Fluid and solute transport in poroelastic materials (biological tissue is a typical example) is studied. Mathematical modeling of such transport is a complicated problem because the specimen volume and its form (under special conditions) might change due to swelling or shrinking and the transport processes are nonlinearly linked. The tensorial character of the variables adds also substantial complication in investigation of the fluid and solute transport in poroelastic materials (PEM). Therefore, developing and solving adequate mathematical models is an important and still open problem.
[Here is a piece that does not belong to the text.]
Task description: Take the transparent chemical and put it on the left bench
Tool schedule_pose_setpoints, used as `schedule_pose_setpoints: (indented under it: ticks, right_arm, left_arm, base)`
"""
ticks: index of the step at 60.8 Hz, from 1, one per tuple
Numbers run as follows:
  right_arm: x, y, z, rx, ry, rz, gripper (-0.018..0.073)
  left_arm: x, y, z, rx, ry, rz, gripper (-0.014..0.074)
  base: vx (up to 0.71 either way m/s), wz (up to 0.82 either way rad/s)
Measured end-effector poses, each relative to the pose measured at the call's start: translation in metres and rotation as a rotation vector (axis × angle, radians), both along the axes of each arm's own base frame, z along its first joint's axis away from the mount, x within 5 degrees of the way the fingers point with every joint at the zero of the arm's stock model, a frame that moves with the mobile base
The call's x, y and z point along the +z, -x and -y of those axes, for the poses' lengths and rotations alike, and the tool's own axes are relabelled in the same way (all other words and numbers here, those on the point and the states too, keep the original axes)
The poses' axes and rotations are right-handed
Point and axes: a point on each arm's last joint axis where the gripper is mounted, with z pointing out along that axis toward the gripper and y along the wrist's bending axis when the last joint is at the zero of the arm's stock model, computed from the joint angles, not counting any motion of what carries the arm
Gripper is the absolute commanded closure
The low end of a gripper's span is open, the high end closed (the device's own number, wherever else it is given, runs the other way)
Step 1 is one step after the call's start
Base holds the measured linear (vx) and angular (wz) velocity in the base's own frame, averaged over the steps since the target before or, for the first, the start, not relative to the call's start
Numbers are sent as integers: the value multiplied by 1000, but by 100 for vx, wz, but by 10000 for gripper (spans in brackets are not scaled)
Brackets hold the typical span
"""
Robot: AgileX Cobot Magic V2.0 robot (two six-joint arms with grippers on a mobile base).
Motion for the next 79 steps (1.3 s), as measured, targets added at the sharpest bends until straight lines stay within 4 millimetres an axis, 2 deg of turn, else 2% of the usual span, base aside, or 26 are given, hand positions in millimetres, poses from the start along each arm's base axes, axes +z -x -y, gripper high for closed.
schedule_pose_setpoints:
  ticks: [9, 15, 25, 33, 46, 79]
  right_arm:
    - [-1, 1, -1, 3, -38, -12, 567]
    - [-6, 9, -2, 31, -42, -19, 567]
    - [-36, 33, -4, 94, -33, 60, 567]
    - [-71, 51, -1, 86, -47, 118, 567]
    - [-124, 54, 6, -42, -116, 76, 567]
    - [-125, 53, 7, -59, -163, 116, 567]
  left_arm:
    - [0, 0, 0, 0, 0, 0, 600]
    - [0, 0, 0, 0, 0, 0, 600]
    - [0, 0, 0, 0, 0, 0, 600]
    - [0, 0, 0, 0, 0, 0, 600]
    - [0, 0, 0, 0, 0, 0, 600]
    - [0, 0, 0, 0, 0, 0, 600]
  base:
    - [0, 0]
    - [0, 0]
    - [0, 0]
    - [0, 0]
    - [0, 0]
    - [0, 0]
Using modern foundations of the poroelastic theory (see books by Loret B and Simoes FMF (2017), Coussy O. (2010), Taber LA (2004)) , a new model for PEM with the variable volume is developed in multidimensional case (the model in the 1D space case is presented in Nonlinear Sci. Numer. Simulat. 132 (2024) 107905 ). Governing equations of the model are constructed using the continuity equations, which reflect the well-known physical laws. The deformation vector is specified using the Terzaghi effective stress tensor. In the two-dimensional space case, the model is studied by analytical methods. The radially-symmetric case is studied in details. It is shown how correct boundary conditions in the case of PEM in the form of a ring and an annulus are constructed. As a result, boundary-value problems with a moving boundary describing the ring (annulus) deformation are constructed. The relevant nonlinear boundary-value problems are analytically solved in the stationary case. In particular, the analytical formulae for unknown deformations and an unknown radius of the annulus are derived. Illustrative plots for parameters, which are typical for the tumour tissue deformation, are presented as well.

This is a joint work with J. Stachowska-Pietka and J. Waniewski (IBIB of PAS, Warsaw).